McLaren says it is hoping to start utilising its new wind tunnel at its Formula 1 factory in June.
The project has been several years in the making, with former team boss Andreas Seidl approving plans to upgrade McLaren’s infrastructure after his arrival in 2019, before the Covid-19 pandemic led to delays.
Construction of the wind tunnel has now been completed and McLaren is optimistic that the required checks can be completed in time to start using the new facility in late spring.
“We are hopeful to have the car in the wind tunnel – the new car – in June,” said McLaren Team Principal Andrea Stella.
“The wind tunnel is already online for calibration [checks], it’s already commissioned, but there’s a process of calibration, installation of the methodologies, to measure the pressure and velocity field, the forces – this takes some weeks, that’s where we are.
“Hardware-wise it exists, the fan goes on and I can hear it from my office and it is reassuring like ‘wow we are making process’, but we can’t yet put the model in there for development.”
McLaren has been using Toyota’s facility in Cologne, Germany, and Stella is encouraged by the potential gains when everything can be moved in-house.
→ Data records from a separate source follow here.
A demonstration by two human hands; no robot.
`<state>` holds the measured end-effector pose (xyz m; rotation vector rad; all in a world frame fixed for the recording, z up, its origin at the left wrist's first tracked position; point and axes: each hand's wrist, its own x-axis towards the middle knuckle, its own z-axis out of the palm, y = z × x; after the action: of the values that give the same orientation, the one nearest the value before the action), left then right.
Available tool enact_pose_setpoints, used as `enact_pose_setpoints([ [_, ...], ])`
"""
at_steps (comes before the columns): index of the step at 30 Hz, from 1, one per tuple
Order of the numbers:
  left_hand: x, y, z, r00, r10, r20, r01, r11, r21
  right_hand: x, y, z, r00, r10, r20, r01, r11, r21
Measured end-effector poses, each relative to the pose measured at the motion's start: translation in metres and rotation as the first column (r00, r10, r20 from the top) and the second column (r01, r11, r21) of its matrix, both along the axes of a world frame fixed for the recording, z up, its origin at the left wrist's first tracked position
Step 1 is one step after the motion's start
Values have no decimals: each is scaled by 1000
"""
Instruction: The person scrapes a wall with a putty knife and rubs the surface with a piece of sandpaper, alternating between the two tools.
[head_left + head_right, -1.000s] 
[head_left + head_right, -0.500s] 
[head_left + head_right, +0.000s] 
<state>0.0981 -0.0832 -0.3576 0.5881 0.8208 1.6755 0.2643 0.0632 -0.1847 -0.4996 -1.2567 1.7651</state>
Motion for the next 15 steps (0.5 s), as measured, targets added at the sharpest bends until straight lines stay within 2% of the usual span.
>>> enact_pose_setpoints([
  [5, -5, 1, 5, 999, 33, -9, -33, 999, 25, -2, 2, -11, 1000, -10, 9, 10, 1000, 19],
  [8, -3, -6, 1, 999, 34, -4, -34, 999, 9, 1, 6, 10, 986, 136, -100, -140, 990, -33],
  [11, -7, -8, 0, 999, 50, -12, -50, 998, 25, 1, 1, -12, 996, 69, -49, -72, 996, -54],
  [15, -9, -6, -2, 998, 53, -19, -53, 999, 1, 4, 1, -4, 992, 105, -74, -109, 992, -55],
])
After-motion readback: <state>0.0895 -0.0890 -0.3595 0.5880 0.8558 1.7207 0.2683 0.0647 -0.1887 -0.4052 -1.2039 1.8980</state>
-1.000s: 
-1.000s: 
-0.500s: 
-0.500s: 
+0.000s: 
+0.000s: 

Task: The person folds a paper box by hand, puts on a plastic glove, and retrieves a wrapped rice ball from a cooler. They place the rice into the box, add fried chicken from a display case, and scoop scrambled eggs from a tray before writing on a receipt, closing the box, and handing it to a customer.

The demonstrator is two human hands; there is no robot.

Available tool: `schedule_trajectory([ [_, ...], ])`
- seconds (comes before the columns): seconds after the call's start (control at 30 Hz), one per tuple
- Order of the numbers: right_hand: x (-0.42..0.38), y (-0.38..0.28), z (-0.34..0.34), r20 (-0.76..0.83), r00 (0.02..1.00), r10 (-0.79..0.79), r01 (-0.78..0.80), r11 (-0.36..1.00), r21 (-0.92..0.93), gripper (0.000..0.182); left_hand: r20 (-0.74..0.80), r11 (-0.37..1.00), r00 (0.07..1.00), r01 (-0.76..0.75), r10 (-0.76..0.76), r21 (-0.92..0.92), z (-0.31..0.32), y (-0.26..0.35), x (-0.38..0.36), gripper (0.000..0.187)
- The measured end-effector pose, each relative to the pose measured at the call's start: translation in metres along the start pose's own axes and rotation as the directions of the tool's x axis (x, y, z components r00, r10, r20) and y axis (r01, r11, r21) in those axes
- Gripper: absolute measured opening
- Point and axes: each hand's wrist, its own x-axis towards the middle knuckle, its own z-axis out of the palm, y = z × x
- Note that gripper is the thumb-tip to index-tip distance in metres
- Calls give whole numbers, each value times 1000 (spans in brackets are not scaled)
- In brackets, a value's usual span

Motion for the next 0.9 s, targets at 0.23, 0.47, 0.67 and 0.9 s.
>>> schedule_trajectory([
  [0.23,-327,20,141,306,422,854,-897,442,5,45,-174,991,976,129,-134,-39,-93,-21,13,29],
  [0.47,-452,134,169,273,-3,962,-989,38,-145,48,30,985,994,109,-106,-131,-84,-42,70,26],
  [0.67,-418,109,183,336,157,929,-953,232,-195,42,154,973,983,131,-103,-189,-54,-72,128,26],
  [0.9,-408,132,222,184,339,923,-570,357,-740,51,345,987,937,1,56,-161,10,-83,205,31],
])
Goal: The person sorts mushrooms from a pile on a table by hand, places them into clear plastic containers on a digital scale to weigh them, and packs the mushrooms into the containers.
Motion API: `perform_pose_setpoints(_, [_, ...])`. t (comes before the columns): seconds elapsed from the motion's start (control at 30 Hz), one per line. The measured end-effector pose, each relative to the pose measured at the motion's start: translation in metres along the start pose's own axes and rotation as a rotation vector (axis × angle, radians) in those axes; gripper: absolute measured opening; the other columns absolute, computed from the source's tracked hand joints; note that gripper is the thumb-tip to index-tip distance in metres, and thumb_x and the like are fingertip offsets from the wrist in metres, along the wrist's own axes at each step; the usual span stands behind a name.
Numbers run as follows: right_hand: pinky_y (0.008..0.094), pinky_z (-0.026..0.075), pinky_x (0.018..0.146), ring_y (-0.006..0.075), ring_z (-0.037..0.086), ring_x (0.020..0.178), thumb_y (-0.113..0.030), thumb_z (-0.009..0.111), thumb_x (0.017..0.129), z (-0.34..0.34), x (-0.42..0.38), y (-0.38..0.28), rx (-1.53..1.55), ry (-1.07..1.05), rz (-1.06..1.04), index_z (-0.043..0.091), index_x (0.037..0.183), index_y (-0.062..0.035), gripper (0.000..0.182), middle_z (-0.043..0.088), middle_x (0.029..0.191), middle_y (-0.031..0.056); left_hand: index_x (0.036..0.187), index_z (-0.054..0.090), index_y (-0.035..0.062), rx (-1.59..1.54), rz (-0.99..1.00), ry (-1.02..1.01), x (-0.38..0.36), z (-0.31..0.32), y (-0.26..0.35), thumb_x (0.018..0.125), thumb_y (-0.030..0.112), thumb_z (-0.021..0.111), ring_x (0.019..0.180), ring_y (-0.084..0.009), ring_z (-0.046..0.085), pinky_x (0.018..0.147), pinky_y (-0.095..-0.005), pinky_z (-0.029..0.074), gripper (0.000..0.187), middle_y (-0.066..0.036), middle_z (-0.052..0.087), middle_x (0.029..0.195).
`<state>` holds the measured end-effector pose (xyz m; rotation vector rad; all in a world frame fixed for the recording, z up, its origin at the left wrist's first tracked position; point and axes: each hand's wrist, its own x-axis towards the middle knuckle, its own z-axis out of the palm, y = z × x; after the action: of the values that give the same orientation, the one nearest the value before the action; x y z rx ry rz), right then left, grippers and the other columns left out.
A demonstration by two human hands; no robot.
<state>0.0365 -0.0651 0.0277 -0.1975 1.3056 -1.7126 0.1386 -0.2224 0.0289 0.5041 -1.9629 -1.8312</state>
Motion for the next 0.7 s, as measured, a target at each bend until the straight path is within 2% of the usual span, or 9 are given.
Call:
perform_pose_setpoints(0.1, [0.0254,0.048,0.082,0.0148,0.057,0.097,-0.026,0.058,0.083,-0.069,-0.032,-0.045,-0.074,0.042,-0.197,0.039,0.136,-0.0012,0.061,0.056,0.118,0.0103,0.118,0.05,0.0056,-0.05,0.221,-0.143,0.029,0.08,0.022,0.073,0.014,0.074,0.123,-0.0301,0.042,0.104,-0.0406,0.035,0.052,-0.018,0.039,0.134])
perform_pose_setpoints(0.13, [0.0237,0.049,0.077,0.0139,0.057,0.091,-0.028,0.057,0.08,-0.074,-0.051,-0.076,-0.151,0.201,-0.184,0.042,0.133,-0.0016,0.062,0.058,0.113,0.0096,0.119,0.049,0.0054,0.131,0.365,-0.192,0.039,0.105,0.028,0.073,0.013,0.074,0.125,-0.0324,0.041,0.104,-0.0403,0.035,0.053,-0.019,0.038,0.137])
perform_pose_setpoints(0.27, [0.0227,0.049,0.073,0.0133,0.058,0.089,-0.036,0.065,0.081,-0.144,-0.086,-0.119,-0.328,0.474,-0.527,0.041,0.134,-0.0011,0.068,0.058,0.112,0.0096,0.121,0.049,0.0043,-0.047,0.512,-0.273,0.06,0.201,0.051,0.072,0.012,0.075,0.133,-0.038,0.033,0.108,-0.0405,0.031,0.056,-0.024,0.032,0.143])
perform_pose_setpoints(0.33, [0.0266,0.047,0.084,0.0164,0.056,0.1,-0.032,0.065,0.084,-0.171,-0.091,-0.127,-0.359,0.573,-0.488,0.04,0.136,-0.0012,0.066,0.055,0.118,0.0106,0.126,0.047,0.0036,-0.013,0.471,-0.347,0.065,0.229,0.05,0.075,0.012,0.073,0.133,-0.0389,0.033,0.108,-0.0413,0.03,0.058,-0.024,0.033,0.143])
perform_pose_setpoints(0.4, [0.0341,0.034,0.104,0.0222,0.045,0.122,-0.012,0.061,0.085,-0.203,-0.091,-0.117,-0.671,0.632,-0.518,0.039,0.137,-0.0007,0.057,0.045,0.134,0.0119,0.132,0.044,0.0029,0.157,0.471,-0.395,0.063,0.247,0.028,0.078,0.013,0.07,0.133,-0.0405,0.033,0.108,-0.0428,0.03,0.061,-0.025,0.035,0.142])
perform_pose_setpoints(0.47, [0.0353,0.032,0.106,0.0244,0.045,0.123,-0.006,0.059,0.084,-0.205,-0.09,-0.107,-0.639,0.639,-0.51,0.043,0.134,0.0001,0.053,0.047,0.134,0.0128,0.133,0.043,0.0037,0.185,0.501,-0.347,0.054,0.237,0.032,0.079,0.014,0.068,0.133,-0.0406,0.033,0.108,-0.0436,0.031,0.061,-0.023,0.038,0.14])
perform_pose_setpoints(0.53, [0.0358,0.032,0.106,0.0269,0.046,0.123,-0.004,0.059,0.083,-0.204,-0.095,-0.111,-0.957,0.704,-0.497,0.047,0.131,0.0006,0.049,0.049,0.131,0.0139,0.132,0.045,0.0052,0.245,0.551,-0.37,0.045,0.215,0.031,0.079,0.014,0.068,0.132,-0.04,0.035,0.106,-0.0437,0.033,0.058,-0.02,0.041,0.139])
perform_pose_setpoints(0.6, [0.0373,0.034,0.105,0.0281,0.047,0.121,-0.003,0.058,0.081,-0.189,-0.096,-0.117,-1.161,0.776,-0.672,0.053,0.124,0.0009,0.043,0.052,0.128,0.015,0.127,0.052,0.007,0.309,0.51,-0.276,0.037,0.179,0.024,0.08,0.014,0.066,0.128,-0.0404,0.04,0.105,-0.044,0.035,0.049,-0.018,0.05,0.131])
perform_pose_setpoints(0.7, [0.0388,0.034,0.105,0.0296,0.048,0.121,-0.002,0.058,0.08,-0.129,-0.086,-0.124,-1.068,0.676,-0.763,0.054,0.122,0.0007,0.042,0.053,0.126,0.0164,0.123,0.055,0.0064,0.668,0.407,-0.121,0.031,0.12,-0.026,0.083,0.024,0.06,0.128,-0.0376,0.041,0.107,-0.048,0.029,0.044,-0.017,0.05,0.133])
“It’s clearly a deficit,” said Stella. “It’s a deficit for many reasons – we spend millions to rent it, it’s a good wind tunnel, but F1 has some specificity in terms of methodology you need, and we are behind in terms of methodology.
“When we have a design, we produce the parts for the [wind tunnel] model, then there’s a van that drives to Cologne and we lose a couple of days.
“F1 is such a fast business that you can’t have this way of operating, so I don’t want to mention it too much as it sounds like an excuse, but it’s definitely a deficit in the quality and speed of the development.”
Stella nonetheless emphasised that “the wind tunnel along is not enough to justify the fact that the car is where it is.
“I think we could have done a better job independently of the wind tunnel; this is something we have acknowledged, and gives us good learning for future developments.”
McLaren, which failed to score points in Bahrain, is due to bring a heavily upgraded MCL60 to the fourth round of the year in Azerbaijan.